KSP-CKAN / NetKAN-Infra

NetKAN Infrastructure Repo
MIT License
3 stars 6 forks source link

Exclude underscores from SpaceDock identifiers #259

Closed HebaruSan closed 2 years ago

HebaruSan commented 2 years ago

Problem

KSP-CKAN/NetKAN#8987 was submitted with underscores in its identifier, which caused an inflation error when the validator script ran.

Cause

The SpaceDock Adder sanitizes identifiers by replacing a regexp \W+ with the empty string, which does not remove underscores:

https://docs.python.org/3/library/re.html#regular-expression-syntax

\w For Unicode (str) patterns: Matches Unicode word characters; this includes most characters that can be part of a word in any language, as well as numbers and the underscore. If the ASCII flag is used, only [a-zA-Z0-9_] is matched.

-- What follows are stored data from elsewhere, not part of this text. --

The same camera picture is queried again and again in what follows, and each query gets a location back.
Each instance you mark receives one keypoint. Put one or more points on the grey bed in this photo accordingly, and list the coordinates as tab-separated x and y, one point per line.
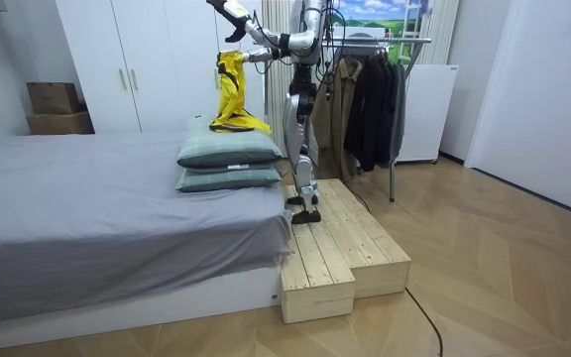
92	208

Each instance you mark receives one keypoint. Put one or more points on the grey hanging coat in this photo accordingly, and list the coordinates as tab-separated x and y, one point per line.
397	114

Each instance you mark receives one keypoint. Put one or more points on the green striped pillow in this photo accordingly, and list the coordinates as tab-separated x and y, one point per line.
226	146
226	179

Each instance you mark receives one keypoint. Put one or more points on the small cardboard box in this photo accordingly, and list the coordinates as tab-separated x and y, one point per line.
52	98

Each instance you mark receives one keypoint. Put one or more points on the robot body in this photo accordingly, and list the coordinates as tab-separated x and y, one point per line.
310	15

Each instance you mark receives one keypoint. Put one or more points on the black hanging coat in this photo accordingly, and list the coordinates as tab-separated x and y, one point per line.
369	114

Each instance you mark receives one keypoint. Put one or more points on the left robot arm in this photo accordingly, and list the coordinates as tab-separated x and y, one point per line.
267	35

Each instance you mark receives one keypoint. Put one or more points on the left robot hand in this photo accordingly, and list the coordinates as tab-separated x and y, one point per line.
236	12

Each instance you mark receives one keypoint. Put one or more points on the white door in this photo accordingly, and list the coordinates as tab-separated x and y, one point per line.
538	99

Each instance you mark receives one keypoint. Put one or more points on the yellow garment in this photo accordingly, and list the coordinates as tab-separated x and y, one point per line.
233	94

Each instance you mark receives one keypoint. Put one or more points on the white wardrobe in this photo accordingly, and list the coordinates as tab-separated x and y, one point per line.
166	59

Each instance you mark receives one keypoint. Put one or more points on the low wooden step platform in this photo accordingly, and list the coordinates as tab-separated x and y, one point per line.
315	277

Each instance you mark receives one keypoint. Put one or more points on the metal clothes rack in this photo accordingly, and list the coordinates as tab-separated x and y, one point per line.
392	183

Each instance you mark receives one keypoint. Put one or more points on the beige hanging jacket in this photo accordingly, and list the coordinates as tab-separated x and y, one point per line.
341	109

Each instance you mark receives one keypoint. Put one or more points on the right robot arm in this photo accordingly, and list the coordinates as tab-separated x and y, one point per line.
262	55

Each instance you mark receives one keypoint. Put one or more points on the tall wooden step platform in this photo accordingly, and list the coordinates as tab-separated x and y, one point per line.
365	238

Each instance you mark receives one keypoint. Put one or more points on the white pleated curtain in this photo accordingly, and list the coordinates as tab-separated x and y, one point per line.
278	99
441	30

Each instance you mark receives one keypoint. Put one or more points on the landscape wall poster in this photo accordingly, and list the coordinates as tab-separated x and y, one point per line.
375	17

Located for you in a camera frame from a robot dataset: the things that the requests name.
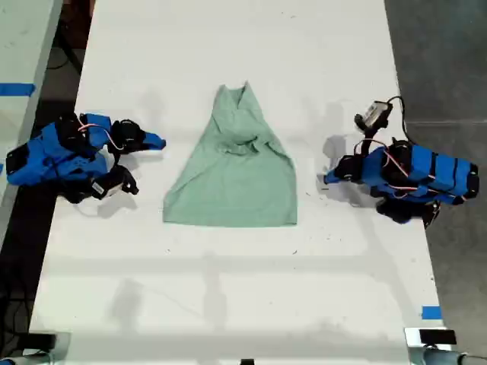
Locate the pale green T-shirt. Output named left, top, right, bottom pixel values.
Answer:
left=162, top=80, right=298, bottom=228

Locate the black camera cable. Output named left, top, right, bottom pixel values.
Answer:
left=386, top=95, right=412, bottom=145

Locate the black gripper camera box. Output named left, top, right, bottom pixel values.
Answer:
left=354, top=100, right=393, bottom=134
left=89, top=167, right=140, bottom=202

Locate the pale side table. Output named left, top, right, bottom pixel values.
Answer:
left=0, top=0, right=64, bottom=244

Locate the long blue tape strip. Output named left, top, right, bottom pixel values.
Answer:
left=0, top=82, right=37, bottom=97

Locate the short blue tape strip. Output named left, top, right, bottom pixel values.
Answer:
left=421, top=305, right=444, bottom=321

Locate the short black camera stalk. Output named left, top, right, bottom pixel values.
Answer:
left=108, top=150, right=126, bottom=172
left=360, top=129, right=381, bottom=155

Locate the small black box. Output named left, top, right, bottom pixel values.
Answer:
left=418, top=329, right=457, bottom=343
left=27, top=332, right=58, bottom=353

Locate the grey cylinder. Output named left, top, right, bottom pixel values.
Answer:
left=409, top=348, right=467, bottom=365

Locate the white mounting bracket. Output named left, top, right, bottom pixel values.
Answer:
left=403, top=326, right=460, bottom=350

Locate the red white servo wire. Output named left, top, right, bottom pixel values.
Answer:
left=77, top=113, right=122, bottom=152
left=382, top=148, right=411, bottom=179

\W Matches any character which is not a word character. This is the opposite of \w. If the ASCII flag is used this becomes the > equivalent of [^a-zA-Z0-9_]. If the LOCALE flag is used, matches characters which are neither alphanumeric in the current > locale nor the underscore.

Changes

Now we eliminate both \W and _. (Yes, you can put \W inside a [] expression.)